►

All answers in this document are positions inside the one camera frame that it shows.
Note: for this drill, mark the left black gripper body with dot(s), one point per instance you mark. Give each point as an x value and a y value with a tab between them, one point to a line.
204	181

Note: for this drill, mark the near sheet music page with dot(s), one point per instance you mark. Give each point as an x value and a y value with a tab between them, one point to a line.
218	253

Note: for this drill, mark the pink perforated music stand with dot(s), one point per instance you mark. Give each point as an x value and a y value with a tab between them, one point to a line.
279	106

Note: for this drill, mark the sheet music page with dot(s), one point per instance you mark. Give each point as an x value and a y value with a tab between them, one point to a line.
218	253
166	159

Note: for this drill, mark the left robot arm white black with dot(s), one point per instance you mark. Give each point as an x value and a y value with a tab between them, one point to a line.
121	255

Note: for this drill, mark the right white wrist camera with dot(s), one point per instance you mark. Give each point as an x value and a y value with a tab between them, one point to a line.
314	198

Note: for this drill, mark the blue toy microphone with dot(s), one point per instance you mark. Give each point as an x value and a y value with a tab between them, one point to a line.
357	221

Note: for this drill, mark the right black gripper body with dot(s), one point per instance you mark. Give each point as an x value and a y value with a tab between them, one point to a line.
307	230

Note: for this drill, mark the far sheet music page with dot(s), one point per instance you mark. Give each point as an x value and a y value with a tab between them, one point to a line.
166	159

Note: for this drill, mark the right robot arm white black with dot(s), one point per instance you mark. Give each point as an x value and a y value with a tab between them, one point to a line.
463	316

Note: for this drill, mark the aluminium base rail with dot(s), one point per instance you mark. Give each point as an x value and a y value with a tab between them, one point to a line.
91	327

◄
►

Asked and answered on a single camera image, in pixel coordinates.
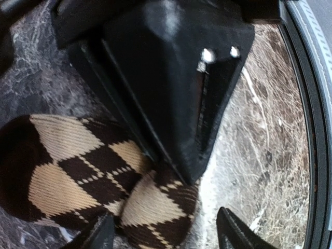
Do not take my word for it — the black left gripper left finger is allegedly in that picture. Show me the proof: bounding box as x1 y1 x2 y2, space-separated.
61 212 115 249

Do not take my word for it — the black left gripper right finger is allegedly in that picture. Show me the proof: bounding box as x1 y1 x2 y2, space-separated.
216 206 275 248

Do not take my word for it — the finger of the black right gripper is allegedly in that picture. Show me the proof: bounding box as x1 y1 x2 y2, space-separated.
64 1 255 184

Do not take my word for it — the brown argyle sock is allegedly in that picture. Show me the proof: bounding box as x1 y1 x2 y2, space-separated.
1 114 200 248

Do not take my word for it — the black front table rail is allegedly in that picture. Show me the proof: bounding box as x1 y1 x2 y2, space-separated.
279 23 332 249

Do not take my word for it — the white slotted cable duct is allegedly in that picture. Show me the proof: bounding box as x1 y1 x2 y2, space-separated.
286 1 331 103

◄
►

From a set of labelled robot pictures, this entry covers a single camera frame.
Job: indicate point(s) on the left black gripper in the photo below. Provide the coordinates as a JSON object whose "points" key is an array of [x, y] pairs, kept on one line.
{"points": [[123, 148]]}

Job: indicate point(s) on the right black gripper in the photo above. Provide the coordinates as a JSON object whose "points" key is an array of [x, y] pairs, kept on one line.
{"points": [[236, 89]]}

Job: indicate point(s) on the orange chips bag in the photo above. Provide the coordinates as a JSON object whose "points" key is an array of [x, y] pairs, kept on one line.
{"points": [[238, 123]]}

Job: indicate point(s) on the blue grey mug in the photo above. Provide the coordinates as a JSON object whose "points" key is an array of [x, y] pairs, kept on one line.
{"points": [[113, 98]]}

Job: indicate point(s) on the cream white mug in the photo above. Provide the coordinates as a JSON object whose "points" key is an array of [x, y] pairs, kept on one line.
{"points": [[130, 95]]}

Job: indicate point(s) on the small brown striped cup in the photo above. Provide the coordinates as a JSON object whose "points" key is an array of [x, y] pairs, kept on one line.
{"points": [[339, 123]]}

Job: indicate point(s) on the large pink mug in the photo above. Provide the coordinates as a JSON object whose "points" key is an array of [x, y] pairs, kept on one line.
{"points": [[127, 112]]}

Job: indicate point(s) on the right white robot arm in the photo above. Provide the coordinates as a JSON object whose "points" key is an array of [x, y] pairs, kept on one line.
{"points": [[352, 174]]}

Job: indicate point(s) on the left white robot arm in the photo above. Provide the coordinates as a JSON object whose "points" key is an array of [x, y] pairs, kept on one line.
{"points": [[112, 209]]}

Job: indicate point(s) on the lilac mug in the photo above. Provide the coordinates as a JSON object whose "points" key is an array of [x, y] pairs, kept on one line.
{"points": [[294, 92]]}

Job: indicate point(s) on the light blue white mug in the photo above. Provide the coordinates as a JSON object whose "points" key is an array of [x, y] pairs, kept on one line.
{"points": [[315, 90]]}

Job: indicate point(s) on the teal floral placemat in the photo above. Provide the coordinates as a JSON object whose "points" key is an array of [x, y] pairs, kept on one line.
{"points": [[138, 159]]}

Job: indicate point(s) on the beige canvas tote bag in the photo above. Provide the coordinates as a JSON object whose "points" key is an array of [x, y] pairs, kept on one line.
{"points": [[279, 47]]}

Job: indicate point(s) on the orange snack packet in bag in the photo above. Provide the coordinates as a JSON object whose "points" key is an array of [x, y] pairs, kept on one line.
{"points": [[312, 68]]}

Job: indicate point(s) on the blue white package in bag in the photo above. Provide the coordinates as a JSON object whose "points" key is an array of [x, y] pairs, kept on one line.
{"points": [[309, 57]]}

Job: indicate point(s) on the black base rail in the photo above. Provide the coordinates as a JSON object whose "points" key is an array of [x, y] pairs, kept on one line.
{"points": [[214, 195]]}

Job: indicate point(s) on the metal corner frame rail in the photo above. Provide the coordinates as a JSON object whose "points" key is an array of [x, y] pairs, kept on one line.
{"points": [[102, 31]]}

◄

## Your task
Wherever the string "single" shows up in a line of the records, count that line once. Report the total alone.

## Task response
2